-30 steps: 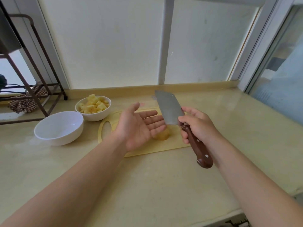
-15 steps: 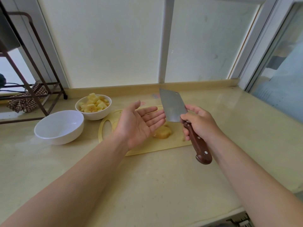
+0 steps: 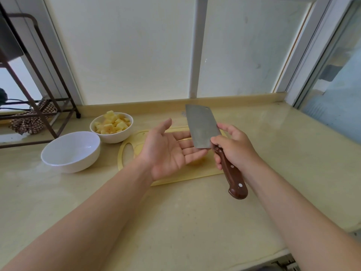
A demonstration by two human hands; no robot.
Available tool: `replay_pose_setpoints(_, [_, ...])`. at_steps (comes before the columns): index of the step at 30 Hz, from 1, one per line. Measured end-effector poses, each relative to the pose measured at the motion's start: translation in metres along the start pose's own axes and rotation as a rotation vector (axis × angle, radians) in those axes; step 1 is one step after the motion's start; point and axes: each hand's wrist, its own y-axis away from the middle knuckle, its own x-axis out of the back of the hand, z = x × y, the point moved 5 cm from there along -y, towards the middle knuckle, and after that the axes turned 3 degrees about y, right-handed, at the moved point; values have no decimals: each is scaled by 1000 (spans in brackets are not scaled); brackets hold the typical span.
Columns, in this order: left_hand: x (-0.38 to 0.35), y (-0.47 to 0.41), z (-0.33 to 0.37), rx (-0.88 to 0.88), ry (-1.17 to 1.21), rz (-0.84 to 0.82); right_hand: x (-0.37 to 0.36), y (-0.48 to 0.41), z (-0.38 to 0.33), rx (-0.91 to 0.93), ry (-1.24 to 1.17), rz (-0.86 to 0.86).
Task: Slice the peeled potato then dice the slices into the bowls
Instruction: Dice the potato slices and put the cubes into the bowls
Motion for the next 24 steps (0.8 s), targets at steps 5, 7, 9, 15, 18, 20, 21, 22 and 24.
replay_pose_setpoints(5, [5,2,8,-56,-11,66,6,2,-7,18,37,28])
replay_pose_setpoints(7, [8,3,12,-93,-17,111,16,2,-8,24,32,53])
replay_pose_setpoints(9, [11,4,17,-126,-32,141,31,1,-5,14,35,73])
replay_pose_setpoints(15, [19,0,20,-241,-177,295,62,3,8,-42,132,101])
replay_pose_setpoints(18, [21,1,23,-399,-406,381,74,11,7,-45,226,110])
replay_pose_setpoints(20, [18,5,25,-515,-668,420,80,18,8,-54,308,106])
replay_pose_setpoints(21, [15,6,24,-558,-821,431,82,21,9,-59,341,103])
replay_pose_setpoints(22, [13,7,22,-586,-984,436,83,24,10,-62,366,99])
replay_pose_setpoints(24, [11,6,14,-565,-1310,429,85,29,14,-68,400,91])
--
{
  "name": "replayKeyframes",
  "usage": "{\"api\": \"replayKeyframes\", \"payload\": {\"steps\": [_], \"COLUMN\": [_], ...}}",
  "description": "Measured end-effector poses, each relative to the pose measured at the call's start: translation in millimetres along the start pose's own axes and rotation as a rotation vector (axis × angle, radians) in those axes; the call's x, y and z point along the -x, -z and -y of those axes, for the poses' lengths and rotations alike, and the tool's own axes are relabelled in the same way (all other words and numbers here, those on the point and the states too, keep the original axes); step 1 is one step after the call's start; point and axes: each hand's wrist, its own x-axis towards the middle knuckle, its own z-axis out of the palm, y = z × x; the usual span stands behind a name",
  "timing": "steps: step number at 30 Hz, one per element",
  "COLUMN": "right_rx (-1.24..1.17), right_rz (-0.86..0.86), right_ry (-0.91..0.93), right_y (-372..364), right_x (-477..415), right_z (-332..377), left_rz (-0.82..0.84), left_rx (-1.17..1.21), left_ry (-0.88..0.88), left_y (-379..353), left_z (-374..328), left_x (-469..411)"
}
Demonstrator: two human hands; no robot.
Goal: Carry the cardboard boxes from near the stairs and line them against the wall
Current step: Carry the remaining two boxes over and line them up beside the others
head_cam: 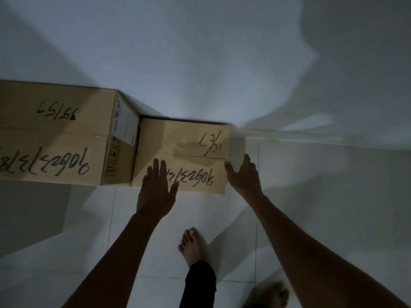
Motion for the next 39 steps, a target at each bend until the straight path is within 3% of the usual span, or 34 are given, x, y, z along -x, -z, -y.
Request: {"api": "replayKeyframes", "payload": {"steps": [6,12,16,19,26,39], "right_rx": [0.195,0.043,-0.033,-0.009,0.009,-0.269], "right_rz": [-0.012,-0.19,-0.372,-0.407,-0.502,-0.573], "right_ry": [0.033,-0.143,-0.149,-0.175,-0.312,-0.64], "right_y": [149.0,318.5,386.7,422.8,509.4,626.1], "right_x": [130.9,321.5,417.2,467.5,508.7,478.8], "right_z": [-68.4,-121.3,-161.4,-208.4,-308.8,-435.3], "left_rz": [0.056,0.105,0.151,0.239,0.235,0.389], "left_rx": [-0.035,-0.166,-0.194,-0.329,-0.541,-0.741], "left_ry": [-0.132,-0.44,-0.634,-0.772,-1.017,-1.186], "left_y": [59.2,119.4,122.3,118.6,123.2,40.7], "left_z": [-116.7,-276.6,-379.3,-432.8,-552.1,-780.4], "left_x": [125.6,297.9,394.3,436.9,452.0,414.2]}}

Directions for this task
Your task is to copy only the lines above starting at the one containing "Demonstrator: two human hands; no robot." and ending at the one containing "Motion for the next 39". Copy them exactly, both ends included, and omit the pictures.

Reply to the exercise
Demonstrator: two human hands; no robot.
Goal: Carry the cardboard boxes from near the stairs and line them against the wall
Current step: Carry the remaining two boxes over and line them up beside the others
head_cam: 
Motion for the next 39 steps, a target at each bend until the straight path is within 3% of the usual span, or 34 are given, x, y, z along -x, -z, -y.

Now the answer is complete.